A partir daí, toda e qualquer intelecção a
respeito da Divindade (se é trina, se sua natureza se une à dos homens na
encarnação etc.) é uma sobreanalogia.
O saber místico
O saber metafísico, para Maritain, não é o grau
mais superior dos saberes. Há ainda dois graus acima. Mas antes de versar um
pouco sobre eles, é interessante notar que Maritain considera que o ser, embora
detectável nas coisas sensíveis, é ele mesmo algo que transcende o sensível, e
mais: o noûs é com que impelido a buscar nas regiões suprassensíveis mais
e novas verdades. O ser é, portanto, uma “isca” que captura o noûs para regiões
mais elevadas. A novidade aqui, o leitor verá, é que o mundo sensível, mesmo
nesta vida, não é imprescindível para a comunicação das verdades transcendentais
por parte do Ser Supremo ou de anjos.
“É preciso dizer que Santo Tomás nunca
considerou a inteligência humana reduzida à ciência do sensível, à qual se
acrescentaria, como extensão ilusória, um conhecimento metafórico das coisas
individuais e espirituais. Essa interpretação irrisória, que às vezes se ouve —
porque os vocábulos suportam tudo — é uma distorção radical de seu pensamento.
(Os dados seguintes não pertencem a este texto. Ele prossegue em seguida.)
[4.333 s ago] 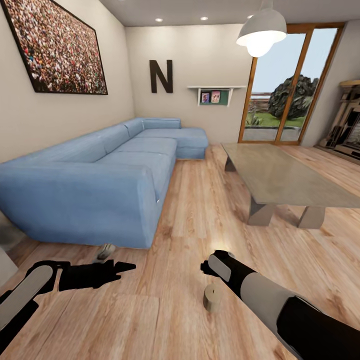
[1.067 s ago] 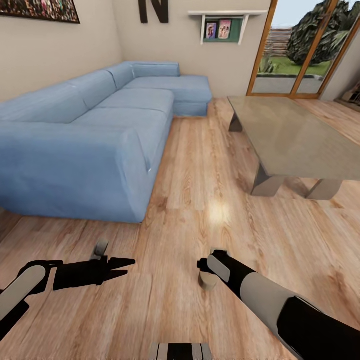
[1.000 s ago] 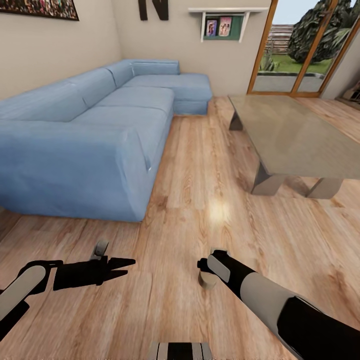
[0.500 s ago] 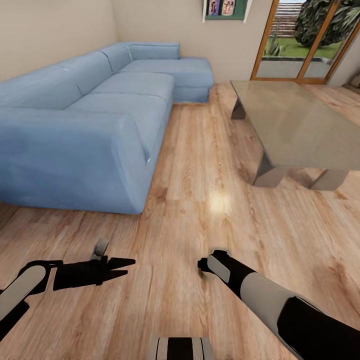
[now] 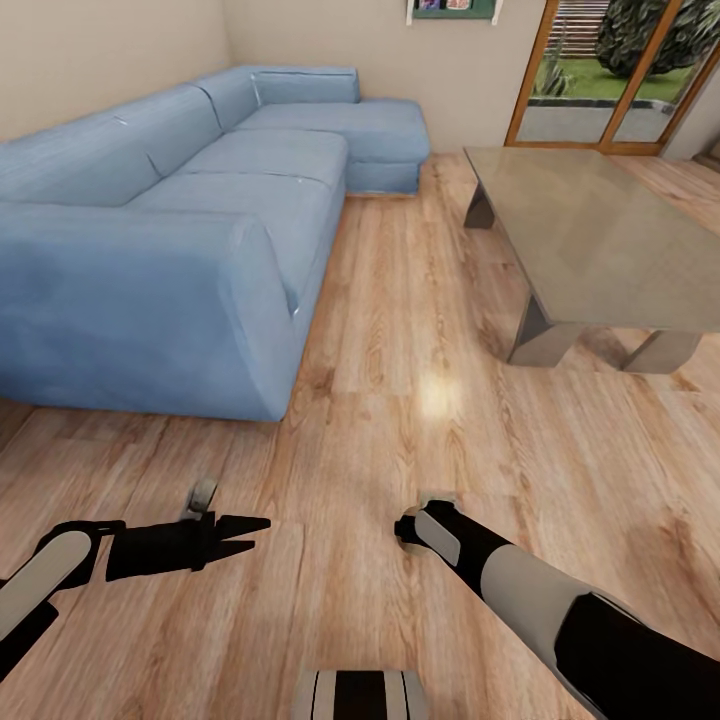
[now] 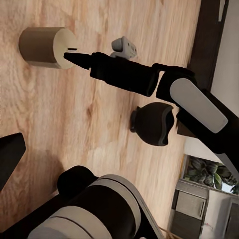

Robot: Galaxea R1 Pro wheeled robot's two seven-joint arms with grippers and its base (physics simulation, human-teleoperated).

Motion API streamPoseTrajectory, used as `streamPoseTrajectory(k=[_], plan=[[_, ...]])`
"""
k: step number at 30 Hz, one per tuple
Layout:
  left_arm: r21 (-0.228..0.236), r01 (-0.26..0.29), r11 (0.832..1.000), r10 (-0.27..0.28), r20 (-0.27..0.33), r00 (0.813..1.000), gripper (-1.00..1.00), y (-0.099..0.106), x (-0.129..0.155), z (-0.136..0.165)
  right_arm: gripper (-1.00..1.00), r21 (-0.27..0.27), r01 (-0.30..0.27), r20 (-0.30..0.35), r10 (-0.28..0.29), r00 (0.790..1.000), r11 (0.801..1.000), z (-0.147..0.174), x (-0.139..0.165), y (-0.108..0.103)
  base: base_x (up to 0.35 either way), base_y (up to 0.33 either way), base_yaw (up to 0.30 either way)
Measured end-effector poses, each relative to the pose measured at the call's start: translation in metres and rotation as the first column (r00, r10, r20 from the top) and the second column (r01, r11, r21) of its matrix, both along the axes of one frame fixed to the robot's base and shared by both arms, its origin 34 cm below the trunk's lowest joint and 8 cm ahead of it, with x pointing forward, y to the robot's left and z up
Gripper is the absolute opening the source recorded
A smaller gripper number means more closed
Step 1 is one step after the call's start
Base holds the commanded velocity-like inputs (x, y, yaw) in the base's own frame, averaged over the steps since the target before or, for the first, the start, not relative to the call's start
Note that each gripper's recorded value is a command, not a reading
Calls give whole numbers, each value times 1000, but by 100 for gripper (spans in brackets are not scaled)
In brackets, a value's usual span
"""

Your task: Place each of the two pumpkins and all three candles from the living room inside a cabinet in the living room (use any cabinet), then make sure every cabinet is closed, and position the cauldron so it is next to a table in the living room.

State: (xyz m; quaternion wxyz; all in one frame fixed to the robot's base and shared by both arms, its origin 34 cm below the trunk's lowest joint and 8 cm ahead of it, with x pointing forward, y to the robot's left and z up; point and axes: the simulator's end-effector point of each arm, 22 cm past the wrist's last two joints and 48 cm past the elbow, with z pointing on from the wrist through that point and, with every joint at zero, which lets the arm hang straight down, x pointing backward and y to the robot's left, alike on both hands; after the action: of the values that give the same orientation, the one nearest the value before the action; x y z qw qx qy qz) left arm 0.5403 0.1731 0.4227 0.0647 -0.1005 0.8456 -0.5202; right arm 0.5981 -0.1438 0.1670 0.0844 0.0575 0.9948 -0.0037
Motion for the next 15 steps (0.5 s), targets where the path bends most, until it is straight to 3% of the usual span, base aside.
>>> streamPoseTrajectory(k=[15], plan=[[0, 0, 1000, 0, 1, 1000, 100, 0, 0, 0, 100, 2, -1, 0, 1, 1000, 1000, 0, 0, 1, 124, 0, 0]])
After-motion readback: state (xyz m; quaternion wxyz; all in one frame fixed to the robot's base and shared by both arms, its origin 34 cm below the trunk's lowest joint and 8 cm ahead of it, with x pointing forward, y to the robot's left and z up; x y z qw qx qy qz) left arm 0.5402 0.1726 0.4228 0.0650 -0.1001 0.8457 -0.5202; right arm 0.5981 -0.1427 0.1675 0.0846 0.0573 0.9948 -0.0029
Se nossa inteligência está diretamente ordenada, como humana, ao ser tal como
se concretiza nas coisas sensíveis, ela permanece, como inteligência, ordenada
ao ser em toda a sua amplitude; e o ser percebido nas coisas sensíveis já é
um objeto de pensamento que transcende o sensível e obriga o espírito a
conceber uma zona do ser desvinculada dos limites do sensível e a buscar nessa
zona as razões supremas de todo o resto. Desse modo, nossa ordenação
natural das coisas situadas no mesmo plano que nós em relação ao ser é como uma
isca, uma armadilha que nos atrai para um plano superior; do ponto de vista da
ética, é necessário dizer com Aristóteles que a natureza humana exige, pelo
que há de principal nela, ou seja, pelo noûs, ir em direção ao que está
acima do homem.”
A seguir, um quadro-resumo dos saberes superiores:
É mediante a graça, implantada nos homens como
uma semente de Deus (semen Dei). É uma realidade “física”, ou seja,
ontológica, algo positivo e eficiente, a mais sólida das realidades. É nesta
ordem espiritual que vive o metafísico e o poeta, e esta ordem está acima de
todas as leis do universo corporal. Esta graça, o próprio Deus, explica
Maritain, habita não como simples causa primeira eficiente. O que ele quer
dizer é que a graça se torna “objeto”, ou seja, uma causa última final, um
objeto de conhecimento e de amor.
Assim, a graça tem como fim a experiência
mística e a contemplação infusa, cujo alcance pode dispensar a ação intermediária
das coisas sensíveis. Mas é claro que a experiência mística exige consequentemente
um conhecimento sobrenaturalmente inspirado. Ademais, embora o conhecimento
metafísico aponte para o Alto, tal conhecimento implica em uma distância. Tal
distância é engendrada pelos conceitos formados naturalmente. Para o
conhecimento sobrenatural, tal distância tem de ser vencida, ou “anulada”, e é precisamente
isso que faz a experiência mística: ela “une”, mediante a visão beatífica, homem
e Deus. Há, portanto, certa conaturalidade entre ambos, homem e Deus, cuja “ponte”
ou “acesso” se dá mediante a graça por inspiração do Espírito.
Eis aqui um quadro-resumo de como o
espírito humano é movido natural e sobrenaturalmente por Deus.
Por fim, cabe lembrar que existe a
possibilidade de um esboço de semelhança natural de da experiência mística pela
via do amor natural de Deus: tal amor, de fato, por insuficiente que seja para nos
fazer preferir eficazmente a Deus sobre todas as coisas, pode, no entanto, ser
intenso e profundo e até eficaz sobre o governo de nossos impulsos teóricos, se
não sobre nossa própria vida; tal amor poderia, por conseguinte, esboçar na
alma um grau mais puro de inspiração e espiritualidade natural às analogias
naturais da contemplação.
Fonte: Jacques Maritain, Los grados del saber, Ediciones Desclee de Brouwer, Buenos Aires, Argentina, 1947.